EXERCISE PROMPT:
Line by line, transcribe the listing below without omission.

MATERIAL PROVIDED:
= Beginning of Section =

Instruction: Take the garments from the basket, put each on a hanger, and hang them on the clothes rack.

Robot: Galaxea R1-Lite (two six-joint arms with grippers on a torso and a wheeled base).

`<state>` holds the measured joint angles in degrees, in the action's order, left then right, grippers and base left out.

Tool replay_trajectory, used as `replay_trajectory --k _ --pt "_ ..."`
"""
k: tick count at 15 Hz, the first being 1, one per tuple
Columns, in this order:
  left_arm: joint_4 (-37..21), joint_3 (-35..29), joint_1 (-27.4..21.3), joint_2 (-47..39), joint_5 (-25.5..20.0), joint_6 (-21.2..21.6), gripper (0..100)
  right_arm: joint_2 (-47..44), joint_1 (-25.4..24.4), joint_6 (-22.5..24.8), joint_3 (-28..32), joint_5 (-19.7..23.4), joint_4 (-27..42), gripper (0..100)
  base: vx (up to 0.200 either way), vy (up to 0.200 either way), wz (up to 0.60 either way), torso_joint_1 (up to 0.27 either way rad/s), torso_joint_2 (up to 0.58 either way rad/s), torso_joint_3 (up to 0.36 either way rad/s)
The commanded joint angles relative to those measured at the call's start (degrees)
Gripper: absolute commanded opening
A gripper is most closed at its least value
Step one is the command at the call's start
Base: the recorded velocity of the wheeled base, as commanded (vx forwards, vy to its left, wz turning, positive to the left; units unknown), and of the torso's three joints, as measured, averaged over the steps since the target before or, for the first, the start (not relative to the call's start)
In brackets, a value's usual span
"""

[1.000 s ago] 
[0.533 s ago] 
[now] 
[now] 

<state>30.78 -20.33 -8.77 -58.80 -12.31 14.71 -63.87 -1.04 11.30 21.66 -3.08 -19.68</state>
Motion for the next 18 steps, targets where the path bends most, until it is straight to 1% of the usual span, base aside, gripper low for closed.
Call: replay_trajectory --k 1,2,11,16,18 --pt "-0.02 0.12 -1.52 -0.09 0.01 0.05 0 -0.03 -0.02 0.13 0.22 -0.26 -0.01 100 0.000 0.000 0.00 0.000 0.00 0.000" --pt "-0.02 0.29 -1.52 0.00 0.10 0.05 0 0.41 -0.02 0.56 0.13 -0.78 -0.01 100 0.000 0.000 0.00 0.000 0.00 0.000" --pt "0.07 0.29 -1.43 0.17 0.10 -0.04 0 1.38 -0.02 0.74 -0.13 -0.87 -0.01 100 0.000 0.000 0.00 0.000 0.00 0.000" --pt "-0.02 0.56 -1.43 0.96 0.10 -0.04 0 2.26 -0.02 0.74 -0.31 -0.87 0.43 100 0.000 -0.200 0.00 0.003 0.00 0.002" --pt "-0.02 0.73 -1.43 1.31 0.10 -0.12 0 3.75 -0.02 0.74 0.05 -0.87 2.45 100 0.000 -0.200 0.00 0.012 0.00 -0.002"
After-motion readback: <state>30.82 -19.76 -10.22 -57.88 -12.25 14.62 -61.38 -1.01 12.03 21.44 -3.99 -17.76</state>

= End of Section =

OUTPUT:
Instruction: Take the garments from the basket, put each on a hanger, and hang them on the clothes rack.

Robot: Galaxea R1-Lite (two six-joint arms with grippers on a torso and a wheeled base).

`<state>` holds the measured joint angles in degrees, in the action's order, left then right, grippers and base left out.

Tool replay_trajectory, used as `replay_trajectory --k _ --pt "_ ..."`
"""
k: tick count at 15 Hz, the first being 1, one per tuple
Columns, in this order:
  left_arm: joint_4 (-37..21), joint_3 (-35..29), joint_1 (-27.4..21.3), joint_2 (-47..39), joint_5 (-25.5..20.0), joint_6 (-21.2..21.6), gripper (0..100)
  right_arm: joint_2 (-47..44), joint_1 (-25.4..24.4), joint_6 (-22.5..24.8), joint_3 (-28..32), joint_5 (-19.7..23.4), joint_4 (-27..42), gripper (0..100)
  base: vx (up to 0.200 either way), vy (up to 0.200 either way), wz (up to 0.60 either way), torso_joint_1 (up to 0.27 either way rad/s), torso_joint_2 (up to 0.58 either way rad/s), torso_joint_3 (up to 0.36 either way rad/s)
The commanded joint angles relative to those measured at the call's start (degrees)
Gripper: absolute commanded opening
A gripper is most closed at its least value
Step one is the command at the call's start
Base: the recorded velocity of the wheeled base, as commanded (vx forwards, vy to its left, wz turning, positive to the left; units unknown), and of the torso's three joints, as measured, averaged over the steps since the target before or, for the first, the start (not relative to the call's start)
In brackets, a value's usual span
"""

[1.000 s ago] 
[0.533 s ago] 
[now] 
[now] 

<state>30.78 -20.33 -8.77 -58.80 -12.31 14.71 -63.87 -1.04 11.30 21.66 -3.08 -19.68</state>
Motion for the next 18 steps, targets where the path bends most, until it is straight to 1% of the usual span, base aside, gripper low for closed.
Call: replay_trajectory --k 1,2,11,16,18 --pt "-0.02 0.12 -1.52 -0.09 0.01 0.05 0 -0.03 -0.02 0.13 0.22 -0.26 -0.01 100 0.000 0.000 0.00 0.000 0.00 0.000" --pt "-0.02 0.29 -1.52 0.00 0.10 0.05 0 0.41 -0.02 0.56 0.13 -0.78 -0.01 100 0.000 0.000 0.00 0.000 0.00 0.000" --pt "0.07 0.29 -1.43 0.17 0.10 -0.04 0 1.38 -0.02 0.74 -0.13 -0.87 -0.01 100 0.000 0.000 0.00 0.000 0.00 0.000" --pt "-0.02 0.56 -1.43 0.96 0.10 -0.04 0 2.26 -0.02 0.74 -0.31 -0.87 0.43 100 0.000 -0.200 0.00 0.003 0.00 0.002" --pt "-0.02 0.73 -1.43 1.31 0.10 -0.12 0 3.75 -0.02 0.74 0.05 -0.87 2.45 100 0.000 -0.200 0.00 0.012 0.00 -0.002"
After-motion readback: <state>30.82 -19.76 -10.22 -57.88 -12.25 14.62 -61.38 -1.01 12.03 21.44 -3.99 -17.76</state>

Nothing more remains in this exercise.